* **Exercise**:
Give back a single number: the count of lines in the data that contain the string "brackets".

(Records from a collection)
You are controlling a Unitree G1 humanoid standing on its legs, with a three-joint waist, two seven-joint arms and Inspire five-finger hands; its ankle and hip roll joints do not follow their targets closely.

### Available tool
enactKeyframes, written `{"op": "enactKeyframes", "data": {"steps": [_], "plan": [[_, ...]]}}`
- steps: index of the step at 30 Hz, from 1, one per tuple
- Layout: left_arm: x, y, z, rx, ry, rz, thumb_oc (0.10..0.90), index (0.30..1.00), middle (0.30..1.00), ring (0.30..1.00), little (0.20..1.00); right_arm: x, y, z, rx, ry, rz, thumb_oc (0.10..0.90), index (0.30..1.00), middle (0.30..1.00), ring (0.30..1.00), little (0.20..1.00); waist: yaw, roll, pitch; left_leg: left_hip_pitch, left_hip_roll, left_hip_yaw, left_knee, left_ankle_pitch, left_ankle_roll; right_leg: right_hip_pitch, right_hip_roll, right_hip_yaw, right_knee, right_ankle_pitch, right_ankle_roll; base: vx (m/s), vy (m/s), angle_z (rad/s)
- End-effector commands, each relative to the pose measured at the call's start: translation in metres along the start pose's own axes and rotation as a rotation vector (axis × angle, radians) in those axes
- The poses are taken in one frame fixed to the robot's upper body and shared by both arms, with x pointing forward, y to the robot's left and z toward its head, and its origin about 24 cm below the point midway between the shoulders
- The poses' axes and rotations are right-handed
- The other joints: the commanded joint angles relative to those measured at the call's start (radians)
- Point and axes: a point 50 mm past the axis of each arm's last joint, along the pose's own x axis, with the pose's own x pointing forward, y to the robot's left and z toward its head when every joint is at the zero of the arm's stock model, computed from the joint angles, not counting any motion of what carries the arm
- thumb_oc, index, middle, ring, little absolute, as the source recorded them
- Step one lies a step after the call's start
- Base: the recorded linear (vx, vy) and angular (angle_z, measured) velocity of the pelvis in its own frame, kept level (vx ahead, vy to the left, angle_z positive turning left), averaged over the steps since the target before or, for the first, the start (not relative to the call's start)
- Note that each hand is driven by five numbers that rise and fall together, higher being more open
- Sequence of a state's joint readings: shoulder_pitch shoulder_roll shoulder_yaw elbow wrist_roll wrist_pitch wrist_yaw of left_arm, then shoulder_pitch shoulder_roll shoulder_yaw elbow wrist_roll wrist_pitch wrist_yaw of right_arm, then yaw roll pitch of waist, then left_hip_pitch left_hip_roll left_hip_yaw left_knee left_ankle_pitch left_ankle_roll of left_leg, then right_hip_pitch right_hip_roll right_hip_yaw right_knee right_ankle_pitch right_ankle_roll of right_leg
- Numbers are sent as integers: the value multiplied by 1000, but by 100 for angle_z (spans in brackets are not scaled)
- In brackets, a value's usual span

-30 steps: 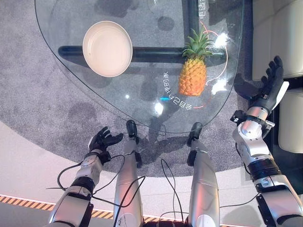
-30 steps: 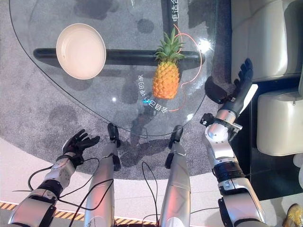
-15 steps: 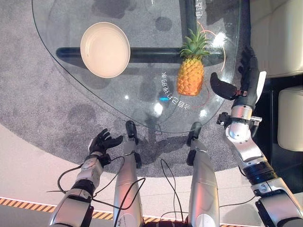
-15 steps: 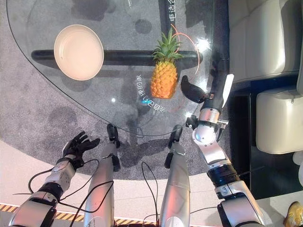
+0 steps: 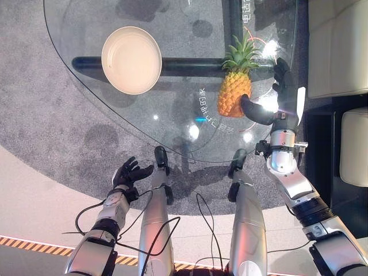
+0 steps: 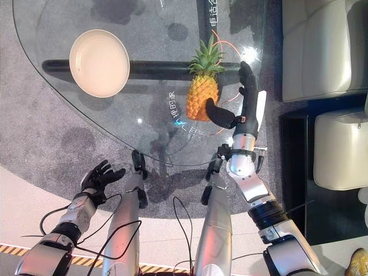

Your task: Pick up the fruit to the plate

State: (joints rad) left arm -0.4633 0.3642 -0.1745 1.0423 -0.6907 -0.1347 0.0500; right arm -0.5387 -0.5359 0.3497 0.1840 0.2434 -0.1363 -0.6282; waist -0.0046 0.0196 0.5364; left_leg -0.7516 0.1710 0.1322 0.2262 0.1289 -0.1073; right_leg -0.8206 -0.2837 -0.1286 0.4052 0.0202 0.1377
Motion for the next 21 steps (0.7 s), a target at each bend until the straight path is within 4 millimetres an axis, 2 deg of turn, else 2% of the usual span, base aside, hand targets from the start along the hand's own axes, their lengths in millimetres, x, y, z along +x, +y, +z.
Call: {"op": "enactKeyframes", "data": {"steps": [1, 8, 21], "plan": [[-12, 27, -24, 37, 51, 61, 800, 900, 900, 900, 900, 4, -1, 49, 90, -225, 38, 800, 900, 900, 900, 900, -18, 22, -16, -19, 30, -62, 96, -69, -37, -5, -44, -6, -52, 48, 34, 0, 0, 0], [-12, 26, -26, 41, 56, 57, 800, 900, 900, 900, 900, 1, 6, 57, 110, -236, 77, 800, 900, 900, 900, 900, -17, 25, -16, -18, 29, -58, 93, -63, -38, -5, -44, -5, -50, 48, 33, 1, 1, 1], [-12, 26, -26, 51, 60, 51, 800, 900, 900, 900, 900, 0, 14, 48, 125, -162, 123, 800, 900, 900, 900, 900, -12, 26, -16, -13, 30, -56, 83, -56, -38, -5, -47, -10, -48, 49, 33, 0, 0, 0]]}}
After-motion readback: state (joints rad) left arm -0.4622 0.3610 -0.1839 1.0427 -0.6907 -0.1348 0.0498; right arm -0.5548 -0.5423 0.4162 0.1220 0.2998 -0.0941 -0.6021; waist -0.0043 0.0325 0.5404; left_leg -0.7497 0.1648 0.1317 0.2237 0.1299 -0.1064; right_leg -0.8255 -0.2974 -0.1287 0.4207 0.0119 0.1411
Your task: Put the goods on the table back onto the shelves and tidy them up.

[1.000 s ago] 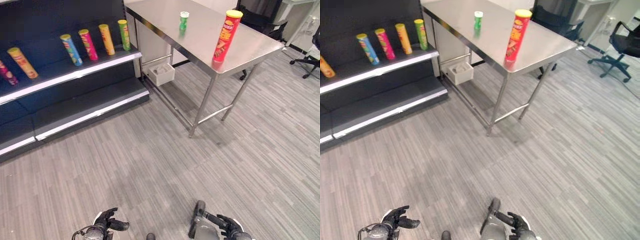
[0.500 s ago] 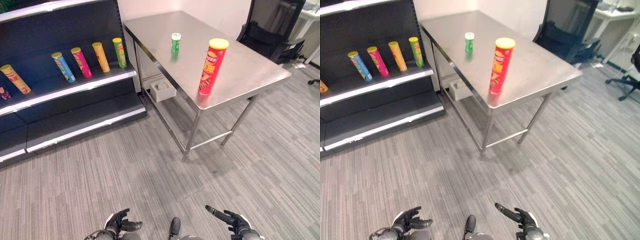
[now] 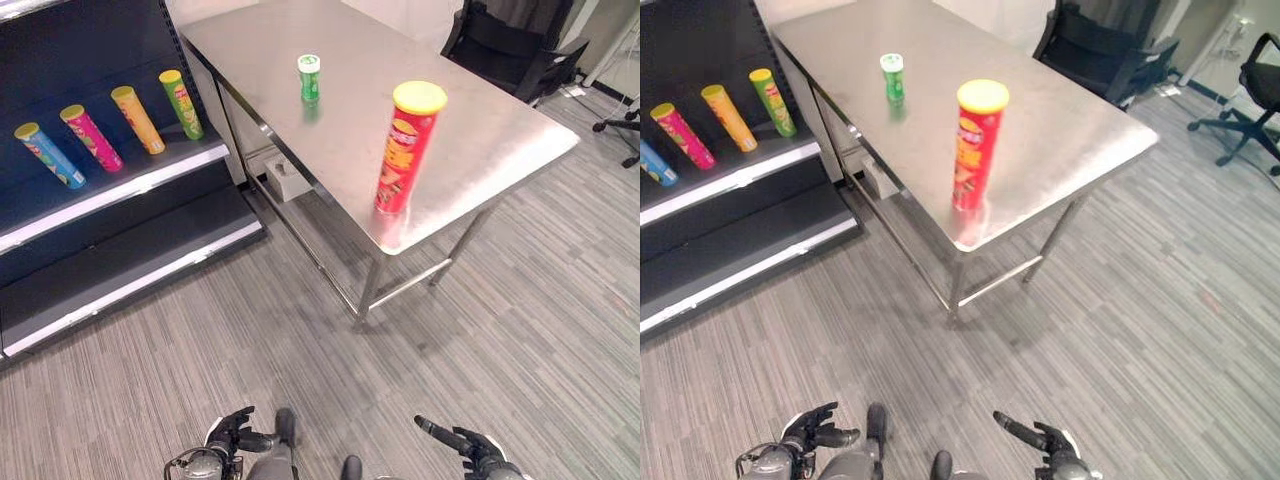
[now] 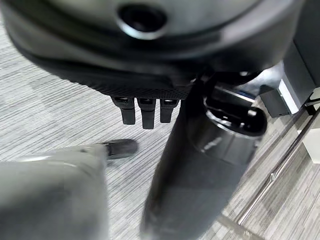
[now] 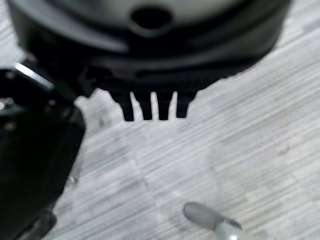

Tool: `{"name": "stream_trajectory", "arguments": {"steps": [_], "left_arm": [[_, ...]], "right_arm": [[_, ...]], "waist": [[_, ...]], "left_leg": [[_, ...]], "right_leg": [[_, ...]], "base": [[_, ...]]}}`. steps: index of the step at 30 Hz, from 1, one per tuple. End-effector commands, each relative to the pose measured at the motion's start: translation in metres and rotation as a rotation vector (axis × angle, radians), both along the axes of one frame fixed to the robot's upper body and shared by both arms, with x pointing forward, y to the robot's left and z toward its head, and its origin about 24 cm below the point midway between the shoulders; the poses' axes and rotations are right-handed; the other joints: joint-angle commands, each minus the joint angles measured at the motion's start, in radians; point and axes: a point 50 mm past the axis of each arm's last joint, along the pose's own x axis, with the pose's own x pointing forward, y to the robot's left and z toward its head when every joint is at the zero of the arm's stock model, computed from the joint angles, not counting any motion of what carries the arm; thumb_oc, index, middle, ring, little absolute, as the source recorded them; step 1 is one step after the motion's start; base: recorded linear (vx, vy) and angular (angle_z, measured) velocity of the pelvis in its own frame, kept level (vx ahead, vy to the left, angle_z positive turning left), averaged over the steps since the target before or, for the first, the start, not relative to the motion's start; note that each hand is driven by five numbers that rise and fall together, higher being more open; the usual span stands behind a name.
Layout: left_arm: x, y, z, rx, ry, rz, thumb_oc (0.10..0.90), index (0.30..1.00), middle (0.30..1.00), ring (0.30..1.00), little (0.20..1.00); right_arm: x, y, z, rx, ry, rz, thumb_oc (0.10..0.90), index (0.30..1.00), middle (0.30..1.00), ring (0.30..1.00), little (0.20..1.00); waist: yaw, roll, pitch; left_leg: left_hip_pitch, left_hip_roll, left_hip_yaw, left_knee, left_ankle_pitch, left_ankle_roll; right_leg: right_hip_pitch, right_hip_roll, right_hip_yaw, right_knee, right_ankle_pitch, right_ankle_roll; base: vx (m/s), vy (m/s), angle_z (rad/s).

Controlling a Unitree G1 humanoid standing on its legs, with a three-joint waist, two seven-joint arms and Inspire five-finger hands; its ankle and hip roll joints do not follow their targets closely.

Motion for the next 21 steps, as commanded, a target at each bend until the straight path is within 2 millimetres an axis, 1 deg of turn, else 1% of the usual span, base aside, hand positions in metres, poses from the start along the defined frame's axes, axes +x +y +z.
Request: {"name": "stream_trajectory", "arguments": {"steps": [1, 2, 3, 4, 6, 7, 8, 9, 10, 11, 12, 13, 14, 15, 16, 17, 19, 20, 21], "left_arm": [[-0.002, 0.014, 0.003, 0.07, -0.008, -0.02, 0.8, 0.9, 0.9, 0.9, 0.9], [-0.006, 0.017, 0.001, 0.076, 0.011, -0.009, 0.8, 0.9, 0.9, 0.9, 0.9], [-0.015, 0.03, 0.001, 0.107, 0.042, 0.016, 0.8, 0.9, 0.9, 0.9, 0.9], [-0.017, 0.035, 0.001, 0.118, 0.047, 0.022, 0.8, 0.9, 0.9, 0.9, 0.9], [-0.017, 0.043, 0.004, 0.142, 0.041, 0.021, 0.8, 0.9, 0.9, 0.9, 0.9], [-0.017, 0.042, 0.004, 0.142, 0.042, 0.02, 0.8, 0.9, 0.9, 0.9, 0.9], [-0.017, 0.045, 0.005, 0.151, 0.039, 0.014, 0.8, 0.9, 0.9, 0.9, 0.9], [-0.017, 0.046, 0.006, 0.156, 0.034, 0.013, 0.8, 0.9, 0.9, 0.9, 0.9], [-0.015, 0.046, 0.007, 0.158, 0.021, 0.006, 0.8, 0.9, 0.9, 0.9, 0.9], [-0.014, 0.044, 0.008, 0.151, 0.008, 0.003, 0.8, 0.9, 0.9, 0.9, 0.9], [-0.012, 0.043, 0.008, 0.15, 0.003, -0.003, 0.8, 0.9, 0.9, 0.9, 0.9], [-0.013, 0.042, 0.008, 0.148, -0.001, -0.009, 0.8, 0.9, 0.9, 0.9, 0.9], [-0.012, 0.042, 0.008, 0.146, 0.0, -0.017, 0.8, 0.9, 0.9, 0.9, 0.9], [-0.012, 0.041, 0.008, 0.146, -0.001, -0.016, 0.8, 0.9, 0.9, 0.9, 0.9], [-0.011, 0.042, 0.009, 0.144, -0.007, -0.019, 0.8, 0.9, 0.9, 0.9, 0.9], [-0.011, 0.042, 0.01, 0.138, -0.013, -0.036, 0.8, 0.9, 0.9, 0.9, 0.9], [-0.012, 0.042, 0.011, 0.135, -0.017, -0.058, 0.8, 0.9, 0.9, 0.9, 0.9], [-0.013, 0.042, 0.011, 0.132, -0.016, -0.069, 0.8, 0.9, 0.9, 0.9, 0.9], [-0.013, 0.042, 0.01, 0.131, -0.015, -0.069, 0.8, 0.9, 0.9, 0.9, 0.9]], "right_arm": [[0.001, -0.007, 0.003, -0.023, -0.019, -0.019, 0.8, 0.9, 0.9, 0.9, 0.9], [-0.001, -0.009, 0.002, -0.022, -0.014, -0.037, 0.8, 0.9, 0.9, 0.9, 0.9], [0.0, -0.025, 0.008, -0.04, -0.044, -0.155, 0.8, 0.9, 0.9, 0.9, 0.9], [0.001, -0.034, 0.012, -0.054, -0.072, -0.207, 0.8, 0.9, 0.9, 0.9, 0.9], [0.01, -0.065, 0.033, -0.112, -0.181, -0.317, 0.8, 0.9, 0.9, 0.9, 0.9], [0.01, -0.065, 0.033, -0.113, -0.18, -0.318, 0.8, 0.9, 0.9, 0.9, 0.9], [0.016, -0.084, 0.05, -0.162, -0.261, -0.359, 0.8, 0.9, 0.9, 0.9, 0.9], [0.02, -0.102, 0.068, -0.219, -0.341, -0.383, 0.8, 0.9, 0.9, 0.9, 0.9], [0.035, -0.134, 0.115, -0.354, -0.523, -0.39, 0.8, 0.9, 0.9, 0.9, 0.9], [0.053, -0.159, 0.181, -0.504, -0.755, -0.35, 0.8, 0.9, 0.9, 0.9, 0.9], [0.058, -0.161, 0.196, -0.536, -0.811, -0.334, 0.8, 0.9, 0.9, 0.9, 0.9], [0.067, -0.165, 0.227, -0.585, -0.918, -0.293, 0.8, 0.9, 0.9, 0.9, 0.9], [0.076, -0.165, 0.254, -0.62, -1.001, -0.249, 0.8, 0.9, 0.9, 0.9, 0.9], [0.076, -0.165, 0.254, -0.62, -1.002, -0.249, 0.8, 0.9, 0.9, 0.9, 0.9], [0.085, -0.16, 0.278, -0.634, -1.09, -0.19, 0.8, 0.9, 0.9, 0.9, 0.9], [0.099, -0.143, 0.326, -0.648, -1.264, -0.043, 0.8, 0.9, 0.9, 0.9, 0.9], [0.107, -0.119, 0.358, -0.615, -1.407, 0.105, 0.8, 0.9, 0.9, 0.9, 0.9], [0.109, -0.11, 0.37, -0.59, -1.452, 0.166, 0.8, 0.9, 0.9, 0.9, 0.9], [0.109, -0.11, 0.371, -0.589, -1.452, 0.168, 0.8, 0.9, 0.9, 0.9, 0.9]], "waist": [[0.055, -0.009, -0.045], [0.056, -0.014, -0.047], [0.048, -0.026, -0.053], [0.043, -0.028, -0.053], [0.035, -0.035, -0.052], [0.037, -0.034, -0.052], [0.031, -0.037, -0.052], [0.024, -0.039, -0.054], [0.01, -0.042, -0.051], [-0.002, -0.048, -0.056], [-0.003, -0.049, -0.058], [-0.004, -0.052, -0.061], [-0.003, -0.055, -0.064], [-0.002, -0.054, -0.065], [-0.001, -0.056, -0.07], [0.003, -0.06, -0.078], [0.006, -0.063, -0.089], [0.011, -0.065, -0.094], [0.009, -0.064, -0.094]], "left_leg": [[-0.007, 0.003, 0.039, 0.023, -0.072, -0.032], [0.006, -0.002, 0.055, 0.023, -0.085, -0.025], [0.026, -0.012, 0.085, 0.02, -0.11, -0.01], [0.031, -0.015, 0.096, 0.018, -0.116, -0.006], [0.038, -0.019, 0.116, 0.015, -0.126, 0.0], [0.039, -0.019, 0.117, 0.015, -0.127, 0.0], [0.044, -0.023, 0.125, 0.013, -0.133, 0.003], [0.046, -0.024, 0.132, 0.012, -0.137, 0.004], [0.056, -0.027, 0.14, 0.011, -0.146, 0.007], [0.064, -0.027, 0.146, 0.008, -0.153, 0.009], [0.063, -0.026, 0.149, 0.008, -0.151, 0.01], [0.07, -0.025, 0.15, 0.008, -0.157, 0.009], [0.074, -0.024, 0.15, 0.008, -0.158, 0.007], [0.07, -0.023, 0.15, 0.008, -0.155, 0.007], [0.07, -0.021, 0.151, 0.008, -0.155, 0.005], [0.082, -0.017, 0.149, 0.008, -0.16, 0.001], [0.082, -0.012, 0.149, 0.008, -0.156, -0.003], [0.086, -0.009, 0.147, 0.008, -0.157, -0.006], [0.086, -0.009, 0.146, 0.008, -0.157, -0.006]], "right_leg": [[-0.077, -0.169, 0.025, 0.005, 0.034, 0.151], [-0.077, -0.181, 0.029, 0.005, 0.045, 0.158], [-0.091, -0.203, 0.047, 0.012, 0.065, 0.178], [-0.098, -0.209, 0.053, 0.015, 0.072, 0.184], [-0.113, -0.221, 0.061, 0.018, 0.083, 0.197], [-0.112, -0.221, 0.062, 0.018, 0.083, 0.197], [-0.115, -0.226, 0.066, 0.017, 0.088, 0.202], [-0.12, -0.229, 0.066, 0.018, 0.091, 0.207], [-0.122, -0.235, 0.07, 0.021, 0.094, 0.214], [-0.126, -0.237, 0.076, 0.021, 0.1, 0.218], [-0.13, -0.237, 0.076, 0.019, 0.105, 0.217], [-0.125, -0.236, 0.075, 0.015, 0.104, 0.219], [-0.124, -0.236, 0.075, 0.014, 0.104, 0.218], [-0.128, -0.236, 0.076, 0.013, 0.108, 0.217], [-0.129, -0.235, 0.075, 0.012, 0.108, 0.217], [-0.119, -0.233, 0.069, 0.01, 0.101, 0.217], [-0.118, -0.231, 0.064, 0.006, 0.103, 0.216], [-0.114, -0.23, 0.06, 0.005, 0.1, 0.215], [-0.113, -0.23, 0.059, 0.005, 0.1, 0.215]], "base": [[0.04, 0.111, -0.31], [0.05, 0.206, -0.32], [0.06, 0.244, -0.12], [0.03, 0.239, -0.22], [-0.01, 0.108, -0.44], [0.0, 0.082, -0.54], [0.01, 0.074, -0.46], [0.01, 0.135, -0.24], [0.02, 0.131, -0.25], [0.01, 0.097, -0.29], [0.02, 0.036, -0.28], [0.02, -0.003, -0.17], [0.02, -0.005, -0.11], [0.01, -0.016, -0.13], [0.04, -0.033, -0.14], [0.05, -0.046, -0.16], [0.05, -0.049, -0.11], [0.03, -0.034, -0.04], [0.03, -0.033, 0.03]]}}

* **Response area**:
2